(Items from a data source)
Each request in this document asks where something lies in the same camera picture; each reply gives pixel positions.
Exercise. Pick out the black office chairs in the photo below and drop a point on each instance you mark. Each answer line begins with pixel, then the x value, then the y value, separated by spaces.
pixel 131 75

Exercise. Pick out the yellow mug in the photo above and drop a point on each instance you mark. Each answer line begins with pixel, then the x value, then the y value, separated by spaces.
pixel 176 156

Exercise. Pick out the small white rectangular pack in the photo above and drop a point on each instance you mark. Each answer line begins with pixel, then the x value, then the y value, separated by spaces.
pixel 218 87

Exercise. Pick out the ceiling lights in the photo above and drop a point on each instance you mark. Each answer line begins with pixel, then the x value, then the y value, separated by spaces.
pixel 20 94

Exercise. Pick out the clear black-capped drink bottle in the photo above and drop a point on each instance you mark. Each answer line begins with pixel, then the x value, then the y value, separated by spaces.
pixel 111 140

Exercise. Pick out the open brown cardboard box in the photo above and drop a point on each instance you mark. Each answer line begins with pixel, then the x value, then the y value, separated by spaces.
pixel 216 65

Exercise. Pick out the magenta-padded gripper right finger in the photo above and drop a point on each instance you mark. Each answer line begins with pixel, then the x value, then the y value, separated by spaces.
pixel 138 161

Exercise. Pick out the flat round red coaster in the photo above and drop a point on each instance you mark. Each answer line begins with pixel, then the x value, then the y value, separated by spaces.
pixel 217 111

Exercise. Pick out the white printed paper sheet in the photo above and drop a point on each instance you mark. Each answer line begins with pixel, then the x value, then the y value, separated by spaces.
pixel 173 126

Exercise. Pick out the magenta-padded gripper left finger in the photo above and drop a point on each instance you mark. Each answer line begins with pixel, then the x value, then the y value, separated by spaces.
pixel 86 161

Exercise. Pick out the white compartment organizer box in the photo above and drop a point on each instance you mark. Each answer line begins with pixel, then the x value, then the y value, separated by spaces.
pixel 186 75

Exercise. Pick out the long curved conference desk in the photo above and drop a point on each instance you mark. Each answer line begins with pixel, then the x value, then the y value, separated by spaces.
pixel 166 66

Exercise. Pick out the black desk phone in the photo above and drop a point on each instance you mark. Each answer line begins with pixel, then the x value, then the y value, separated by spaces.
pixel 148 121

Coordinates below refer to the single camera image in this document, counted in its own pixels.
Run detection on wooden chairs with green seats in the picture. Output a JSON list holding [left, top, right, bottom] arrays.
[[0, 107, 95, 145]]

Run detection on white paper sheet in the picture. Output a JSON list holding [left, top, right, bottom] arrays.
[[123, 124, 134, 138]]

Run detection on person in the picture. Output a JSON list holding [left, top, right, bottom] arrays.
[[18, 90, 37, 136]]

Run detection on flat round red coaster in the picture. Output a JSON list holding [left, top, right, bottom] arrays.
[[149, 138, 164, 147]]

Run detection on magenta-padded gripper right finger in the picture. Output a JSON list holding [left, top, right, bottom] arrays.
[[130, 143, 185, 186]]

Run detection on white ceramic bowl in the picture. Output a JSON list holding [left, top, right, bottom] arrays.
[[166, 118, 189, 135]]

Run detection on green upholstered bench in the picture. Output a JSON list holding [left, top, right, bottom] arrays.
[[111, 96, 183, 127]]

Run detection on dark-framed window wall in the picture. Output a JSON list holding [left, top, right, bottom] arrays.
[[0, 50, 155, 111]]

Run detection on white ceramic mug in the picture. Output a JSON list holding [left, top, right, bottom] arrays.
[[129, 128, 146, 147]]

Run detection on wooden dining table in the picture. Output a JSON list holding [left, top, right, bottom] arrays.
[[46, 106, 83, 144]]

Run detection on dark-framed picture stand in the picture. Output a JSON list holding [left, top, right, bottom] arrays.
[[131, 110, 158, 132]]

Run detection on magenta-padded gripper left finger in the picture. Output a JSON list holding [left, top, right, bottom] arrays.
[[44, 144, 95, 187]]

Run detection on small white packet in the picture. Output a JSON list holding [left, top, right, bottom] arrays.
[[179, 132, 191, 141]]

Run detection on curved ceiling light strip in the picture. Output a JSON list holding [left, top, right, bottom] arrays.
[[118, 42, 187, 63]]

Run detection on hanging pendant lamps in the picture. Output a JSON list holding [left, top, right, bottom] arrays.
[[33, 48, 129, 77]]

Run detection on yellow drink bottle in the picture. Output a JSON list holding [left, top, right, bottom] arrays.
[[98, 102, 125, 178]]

The problem: From the entries, copy every line in which the word "document" occurs.

Response:
Each request in this document asks where something lies in the same camera picture; each reply gives pixel positions.
Coordinates below refer to the single camera image in this document, counted in its own pixels.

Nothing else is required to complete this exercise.